Assignment: Each line of the data needs to be transcribed exactly.

Data section:
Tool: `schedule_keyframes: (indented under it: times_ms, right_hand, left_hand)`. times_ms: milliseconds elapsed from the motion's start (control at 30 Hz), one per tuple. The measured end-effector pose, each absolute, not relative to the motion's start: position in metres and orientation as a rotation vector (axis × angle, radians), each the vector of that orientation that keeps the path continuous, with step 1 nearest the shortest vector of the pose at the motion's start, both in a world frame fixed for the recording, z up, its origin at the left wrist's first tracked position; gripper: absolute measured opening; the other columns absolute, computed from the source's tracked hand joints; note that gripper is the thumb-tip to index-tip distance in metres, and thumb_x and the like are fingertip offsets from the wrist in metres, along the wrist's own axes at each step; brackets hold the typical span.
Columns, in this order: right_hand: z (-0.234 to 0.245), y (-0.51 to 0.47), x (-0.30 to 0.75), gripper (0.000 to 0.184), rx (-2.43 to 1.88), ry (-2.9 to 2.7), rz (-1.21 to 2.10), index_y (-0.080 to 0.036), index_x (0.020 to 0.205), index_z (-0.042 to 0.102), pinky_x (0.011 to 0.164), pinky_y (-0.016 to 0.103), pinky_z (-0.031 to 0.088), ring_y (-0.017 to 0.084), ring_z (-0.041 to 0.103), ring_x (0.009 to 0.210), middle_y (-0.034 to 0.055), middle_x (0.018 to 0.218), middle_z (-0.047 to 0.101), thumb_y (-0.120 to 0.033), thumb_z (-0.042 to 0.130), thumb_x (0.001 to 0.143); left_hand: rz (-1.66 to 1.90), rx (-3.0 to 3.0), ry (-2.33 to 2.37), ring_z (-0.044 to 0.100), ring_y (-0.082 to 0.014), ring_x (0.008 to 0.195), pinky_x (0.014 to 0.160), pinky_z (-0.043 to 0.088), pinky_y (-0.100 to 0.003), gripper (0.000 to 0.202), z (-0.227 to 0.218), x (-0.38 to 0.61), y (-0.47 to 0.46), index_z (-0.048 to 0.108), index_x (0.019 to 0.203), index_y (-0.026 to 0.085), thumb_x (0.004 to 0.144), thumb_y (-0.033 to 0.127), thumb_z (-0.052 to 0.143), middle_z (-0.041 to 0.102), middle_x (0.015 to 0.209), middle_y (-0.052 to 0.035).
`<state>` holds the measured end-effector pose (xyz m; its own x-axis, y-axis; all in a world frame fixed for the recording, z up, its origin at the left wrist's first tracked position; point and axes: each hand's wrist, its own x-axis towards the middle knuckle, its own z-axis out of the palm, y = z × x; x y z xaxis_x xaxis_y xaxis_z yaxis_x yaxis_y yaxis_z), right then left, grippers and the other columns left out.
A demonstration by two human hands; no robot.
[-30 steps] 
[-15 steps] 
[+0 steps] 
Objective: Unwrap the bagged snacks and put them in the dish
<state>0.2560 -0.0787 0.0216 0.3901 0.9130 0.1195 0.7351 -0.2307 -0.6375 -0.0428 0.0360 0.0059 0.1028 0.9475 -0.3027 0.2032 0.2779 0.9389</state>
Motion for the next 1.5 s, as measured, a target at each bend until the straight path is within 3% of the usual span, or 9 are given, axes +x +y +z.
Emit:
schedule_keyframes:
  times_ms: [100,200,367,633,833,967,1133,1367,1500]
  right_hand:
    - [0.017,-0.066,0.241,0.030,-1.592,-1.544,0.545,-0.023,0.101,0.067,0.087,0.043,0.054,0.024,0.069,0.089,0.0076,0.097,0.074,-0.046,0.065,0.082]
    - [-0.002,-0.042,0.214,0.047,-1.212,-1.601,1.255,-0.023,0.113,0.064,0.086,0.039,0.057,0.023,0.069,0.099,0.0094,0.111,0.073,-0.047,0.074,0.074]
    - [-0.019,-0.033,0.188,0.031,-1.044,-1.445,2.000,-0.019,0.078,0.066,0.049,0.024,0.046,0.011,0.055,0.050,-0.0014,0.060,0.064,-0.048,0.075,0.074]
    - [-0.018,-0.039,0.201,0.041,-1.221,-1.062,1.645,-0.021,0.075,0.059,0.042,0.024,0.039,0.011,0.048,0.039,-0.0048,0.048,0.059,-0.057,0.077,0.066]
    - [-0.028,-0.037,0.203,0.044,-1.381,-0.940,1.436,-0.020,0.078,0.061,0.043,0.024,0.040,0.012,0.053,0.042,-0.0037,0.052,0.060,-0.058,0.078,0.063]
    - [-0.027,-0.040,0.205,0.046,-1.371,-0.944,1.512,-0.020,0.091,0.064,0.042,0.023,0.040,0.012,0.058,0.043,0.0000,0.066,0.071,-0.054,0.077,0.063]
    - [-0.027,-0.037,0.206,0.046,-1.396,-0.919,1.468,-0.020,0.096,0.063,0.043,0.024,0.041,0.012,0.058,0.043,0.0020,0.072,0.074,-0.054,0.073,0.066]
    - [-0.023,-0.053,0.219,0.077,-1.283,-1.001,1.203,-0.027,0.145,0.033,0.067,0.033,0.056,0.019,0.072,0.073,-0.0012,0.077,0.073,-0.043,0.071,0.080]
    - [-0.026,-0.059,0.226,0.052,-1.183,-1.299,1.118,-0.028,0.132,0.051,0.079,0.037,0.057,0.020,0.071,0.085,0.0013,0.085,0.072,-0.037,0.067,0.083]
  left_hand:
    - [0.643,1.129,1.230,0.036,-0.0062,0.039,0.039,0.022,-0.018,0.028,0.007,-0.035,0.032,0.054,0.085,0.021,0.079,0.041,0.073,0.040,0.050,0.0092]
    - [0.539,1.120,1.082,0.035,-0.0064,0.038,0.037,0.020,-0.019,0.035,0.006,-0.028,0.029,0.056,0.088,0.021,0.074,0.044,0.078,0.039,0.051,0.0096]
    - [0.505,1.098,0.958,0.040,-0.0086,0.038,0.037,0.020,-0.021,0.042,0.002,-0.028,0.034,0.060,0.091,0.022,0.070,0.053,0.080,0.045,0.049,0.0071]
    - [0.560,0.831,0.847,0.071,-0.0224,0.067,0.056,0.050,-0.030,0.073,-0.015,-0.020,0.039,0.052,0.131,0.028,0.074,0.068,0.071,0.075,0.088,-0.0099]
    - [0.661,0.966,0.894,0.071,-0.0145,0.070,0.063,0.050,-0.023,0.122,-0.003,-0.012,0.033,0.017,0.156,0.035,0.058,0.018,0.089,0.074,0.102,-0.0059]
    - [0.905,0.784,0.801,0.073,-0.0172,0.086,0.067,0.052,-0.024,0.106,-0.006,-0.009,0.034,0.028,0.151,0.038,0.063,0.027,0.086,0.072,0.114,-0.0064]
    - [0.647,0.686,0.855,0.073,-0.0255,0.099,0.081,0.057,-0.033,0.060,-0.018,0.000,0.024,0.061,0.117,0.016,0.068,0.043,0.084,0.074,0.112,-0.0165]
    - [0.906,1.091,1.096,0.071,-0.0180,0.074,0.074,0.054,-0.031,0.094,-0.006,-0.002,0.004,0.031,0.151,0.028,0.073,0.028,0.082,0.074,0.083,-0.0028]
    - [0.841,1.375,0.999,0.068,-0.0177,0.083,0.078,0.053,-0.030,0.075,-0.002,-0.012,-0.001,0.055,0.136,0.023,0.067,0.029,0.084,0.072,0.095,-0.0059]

Reply to the task:
Tool: `schedule_keyframes: (indented under it: times_ms, right_hand, left_hand)`. times_ms: milliseconds elapsed from the motion's start (control at 30 Hz), one per tuple. The measured end-effector pose, each absolute, not relative to the motion's start: position in metres and orientation as a rotation vector (axis × angle, radians), each the vector of that orientation that keeps the path continuous, with step 1 nearest the shortest vector of the pose at the motion's start, both in a world frame fixed for the recording, z up, its origin at the left wrist's first tracked position; gripper: absolute measured opening; the other columns absolute, computed from the source's tracked hand joints; note that gripper is the thumb-tip to index-tip distance in metres, and thumb_x and the like are fingertip offsets from the wrist in metres, along the wrist's own axes at each step; brackets hold the typical span.
Columns, in this order: right_hand: z (-0.234 to 0.245), y (-0.51 to 0.47), x (-0.30 to 0.75), gripper (0.000 to 0.184), rx (-2.43 to 1.88), ry (-2.9 to 2.7), rz (-1.21 to 2.10), index_y (-0.080 to 0.036), index_x (0.020 to 0.205), index_z (-0.042 to 0.102), pinky_x (0.011 to 0.164), pinky_y (-0.016 to 0.103), pinky_z (-0.031 to 0.088), ring_y (-0.017 to 0.084), ring_z (-0.041 to 0.103), ring_x (0.009 to 0.210), middle_y (-0.034 to 0.055), middle_x (0.018 to 0.218), middle_z (-0.047 to 0.101), thumb_y (-0.120 to 0.033), thumb_z (-0.042 to 0.130), thumb_x (0.001 to 0.143); left_hand: rz (-1.66 to 1.90), rx (-3.0 to 3.0), ry (-2.33 to 2.37), ring_z (-0.044 to 0.100), ring_y (-0.082 to 0.014), ring_x (0.008 to 0.195), pinky_x (0.014 to 0.160), pinky_z (-0.043 to 0.088), pinky_y (-0.100 to 0.003), gripper (0.000 to 0.202), z (-0.227 to 0.218), x (-0.38 to 0.61), y (-0.47 to 0.46), index_z (-0.048 to 0.108), index_x (0.019 to 0.203), index_y (-0.026 to 0.085), thumb_x (0.004 to 0.144), thumb_y (-0.033 to 0.127), thumb_z (-0.052 to 0.143), middle_z (-0.041 to 0.102), middle_x (0.015 to 0.209), middle_y (-0.052 to 0.035).
`<state>` holds the measured end-effector pose (xyz m; its own x-axis, y-axis; all in a world frame fixed for the recording, z up, its origin at the left wrist's first tracked position; point and axes: each hand's wrist, its own x-axis towards the middle knuckle, its own z-axis out of the palm, y = z × x; x y z xaxis_x xaxis_y xaxis_z yaxis_x yaxis_y yaxis_z), right then left, grippers and the other columns left out.
A demonstration by two human hands; no robot.
[-30 steps] 
[-15 steps] 
[+0 steps] 
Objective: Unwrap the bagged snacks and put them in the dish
<state>0.2560 -0.0787 0.0216 0.3901 0.9130 0.1195 0.7351 -0.2307 -0.6375 -0.0428 0.0360 0.0059 0.1028 0.9475 -0.3027 0.2032 0.2779 0.9389</state>
Motion for the next 1.5 s, as measured, a target at each bend until the straight path is within 3% of the usual span, or 9 are given, axes +x +y +z.
Emit:
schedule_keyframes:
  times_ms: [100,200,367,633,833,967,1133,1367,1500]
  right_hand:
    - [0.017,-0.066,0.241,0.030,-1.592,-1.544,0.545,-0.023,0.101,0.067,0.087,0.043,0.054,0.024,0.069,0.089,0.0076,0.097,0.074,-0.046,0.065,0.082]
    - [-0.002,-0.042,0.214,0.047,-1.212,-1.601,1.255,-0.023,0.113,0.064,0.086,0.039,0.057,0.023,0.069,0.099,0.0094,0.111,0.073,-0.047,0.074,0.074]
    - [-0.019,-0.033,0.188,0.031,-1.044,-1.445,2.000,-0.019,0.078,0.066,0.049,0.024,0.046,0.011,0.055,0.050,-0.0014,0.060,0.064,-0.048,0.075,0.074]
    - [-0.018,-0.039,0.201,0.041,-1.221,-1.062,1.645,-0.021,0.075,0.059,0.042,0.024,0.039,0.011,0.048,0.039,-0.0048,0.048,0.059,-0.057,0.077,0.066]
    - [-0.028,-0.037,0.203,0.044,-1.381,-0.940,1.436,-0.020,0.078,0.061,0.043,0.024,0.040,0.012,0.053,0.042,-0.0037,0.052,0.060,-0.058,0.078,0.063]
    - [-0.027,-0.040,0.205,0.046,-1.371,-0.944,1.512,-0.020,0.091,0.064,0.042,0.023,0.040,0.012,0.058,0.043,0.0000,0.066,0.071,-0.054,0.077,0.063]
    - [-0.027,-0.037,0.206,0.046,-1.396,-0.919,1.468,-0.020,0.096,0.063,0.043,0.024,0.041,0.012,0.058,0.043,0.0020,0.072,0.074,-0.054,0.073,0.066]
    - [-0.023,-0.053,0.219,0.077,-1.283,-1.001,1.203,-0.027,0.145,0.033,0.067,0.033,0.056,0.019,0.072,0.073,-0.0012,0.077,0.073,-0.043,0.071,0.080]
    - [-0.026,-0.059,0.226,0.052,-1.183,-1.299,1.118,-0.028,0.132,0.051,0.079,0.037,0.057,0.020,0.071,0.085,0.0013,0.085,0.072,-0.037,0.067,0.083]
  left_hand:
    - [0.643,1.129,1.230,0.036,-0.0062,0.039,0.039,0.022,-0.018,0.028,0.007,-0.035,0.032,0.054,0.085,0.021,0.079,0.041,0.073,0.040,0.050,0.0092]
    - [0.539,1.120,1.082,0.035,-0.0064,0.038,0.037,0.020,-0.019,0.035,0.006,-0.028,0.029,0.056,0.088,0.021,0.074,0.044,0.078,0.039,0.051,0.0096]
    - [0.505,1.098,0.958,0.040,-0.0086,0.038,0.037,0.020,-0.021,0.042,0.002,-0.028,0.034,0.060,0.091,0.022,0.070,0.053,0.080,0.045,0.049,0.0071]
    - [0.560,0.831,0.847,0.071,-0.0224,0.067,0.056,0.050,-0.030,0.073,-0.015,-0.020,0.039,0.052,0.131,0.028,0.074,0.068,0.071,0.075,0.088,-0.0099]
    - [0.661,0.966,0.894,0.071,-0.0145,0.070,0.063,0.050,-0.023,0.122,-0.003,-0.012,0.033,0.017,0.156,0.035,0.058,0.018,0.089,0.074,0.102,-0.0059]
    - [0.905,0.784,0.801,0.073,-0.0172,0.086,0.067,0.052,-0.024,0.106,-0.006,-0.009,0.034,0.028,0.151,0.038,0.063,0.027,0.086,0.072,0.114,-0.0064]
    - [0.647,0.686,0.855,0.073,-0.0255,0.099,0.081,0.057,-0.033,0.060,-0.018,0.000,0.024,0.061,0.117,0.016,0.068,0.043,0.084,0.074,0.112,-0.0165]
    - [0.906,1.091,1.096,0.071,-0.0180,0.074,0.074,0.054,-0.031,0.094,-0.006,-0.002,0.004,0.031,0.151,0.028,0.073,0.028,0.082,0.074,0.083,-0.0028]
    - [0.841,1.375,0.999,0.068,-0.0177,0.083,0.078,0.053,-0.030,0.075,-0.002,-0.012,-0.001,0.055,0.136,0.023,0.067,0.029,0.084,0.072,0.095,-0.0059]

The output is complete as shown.